Fortimicins (FTMs) are fortamine-containing aminoglycoside antibiotics (AGAs) produced by M. olivasterospora DSM 43868 with excellent bactericidal activities against a wide range of Enterobacteriaceae and synergistic activity against multidrug-resistant (MDR) pathogens. Fortimicin-A (FTM-A), the most active member of FTMs, has the lowest susceptibility to inactivation by the aminoglycoside modifying enzymes (AMEs). Therefore, this study aimed to evaluate the antibacterial activity of FTM-A alone or in combination with other antibiotics against 18 non-clonal clinically relevant MDR Gram-positive and Gram-negative pathogens. This study also aimed to statistically optimize various environmental factors affecting its production using the response surface D-optimal design. Results showed that FTM-A/meropenem combination showed the highest synergistic bactericidal activity (61.1%) followed by its combination with cefotaxime and cefepime (38.8% each). However, FTM-A/gentamicin and FTM-A/doxycycline combinations showed mostly additive effects in 66.6% and 50% of the tested isolates, respectively. For FTM-A production optimization, maximum specific activity (µg/mg) to cell growth was achieved using aminoglycoside production medium followed by yeast extract-malt extract and M65 production medium. A D-optimal quadratic model consisting of 27 different media composition variations was used to predict an optimal composition for FTM-A production and verified experimentally. Lab verification of the model was carried out using HPLC analysis, resulting in a 10.5-fold increase in their production compared to the un-optimized conditions.

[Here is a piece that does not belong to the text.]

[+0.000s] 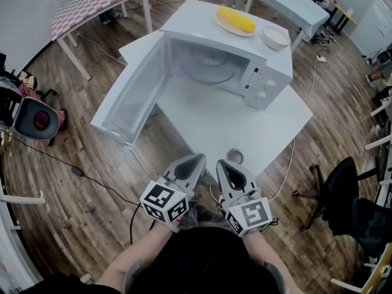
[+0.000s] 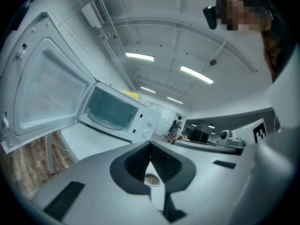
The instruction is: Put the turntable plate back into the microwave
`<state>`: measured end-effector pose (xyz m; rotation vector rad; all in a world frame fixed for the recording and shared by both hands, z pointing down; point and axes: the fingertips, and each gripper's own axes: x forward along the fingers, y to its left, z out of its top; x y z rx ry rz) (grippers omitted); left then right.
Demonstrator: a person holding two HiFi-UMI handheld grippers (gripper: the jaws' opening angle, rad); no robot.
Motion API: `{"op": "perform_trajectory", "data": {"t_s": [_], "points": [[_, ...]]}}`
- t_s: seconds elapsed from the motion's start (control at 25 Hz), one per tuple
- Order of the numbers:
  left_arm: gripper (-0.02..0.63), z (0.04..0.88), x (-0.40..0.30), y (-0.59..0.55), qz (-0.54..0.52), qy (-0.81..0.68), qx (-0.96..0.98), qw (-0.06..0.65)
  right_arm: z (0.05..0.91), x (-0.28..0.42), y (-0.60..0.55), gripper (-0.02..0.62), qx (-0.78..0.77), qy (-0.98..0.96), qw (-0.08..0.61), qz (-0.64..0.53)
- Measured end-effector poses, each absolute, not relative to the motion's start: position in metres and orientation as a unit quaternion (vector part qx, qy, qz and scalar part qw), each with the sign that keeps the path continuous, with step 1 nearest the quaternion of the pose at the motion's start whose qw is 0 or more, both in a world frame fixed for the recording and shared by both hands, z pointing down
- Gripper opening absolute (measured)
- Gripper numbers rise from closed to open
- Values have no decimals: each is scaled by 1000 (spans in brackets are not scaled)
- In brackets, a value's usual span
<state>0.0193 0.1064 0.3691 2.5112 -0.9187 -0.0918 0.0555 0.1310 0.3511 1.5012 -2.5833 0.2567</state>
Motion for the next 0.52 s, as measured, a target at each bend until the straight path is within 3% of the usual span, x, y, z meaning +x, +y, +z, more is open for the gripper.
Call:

The model revealed that the initial pH, incubation temperature, and incubation time significantly affected FTMs production (P-value < 0.05), however, the tested range of calcium carbonate 2-7 gL-1 and agitation rate (100-300 rpm) showed no significant effect (P-value > 0.05). In conclusion, the D-optimal design resulted in an effective model and optimized FTMs production on the shake flask level. FTM-A combinations with meropenem, cefotaxime, cefepime, and gentamicin showed mostly synergistic/additive effects and are advised for clinical evaluation.
福提霉素(FTMs)是由橄榄色链霉菌DSM 43868产生的含福他胺的氨基糖苷类抗生素(AGAs),对多种肠杆菌科细菌具有优异的杀菌活性,对多重耐药(MDR)病原体具有协同活性。福提霉素A(FTM-A)是FTMs中活性最强的成员,对氨基糖苷修饰酶(AMEs)灭活的敏感性最低。因此,本研究旨在评估FTM-A单独或与其他抗生素联合对18株非克隆临床相关MDR革兰氏阳性和革兰氏阴性病原体的抗菌活性。本研究还旨在使用响应面D-最优设计对影响其生产的各种环境因素进行统计优化。结果表明,FTM-A/美罗培南组合显示出最高的协同杀菌活性(61.1%),其次是与头孢噻肟和头孢吡肟的组合(各38.8%)。然而,FTM-A/庆大霉素和FTM-A/多西环素组合在分别66.6%和50%的受试菌株中大多表现为相加作用。对于FTM-A生产优化,使用氨基糖苷生产培养基,其次是酵母提取物-麦芽提取物和M65生产培养基,可实现对细胞生长的最大比活性(μg/mg)。一个由27种不同培养基组成变化组成的D-最优二次模型用于预测FTM-A生产的最佳组成,并进行了实验验证。使用HPLC分析对模型进行实验室验证,与未优化条件相比,其产量提高了10.5倍。该模型表明,初始pH、培养温度和培养时间显著影响FTMs的生产(P值<0.05),然而,测试的碳酸钙范围2-7 gL-1和搅拌速率(100-300 rpm)显示无显著影响(P值>0.05)。总之,D-最优设计产生了一个有效的模型,并在摇瓶水平上优化了FTMs的生产。FTM-A与美罗培南、头孢噻肟、头孢吡肟和庆大霉素的组合大多显示出协同/相加作用,建议进行临床评估。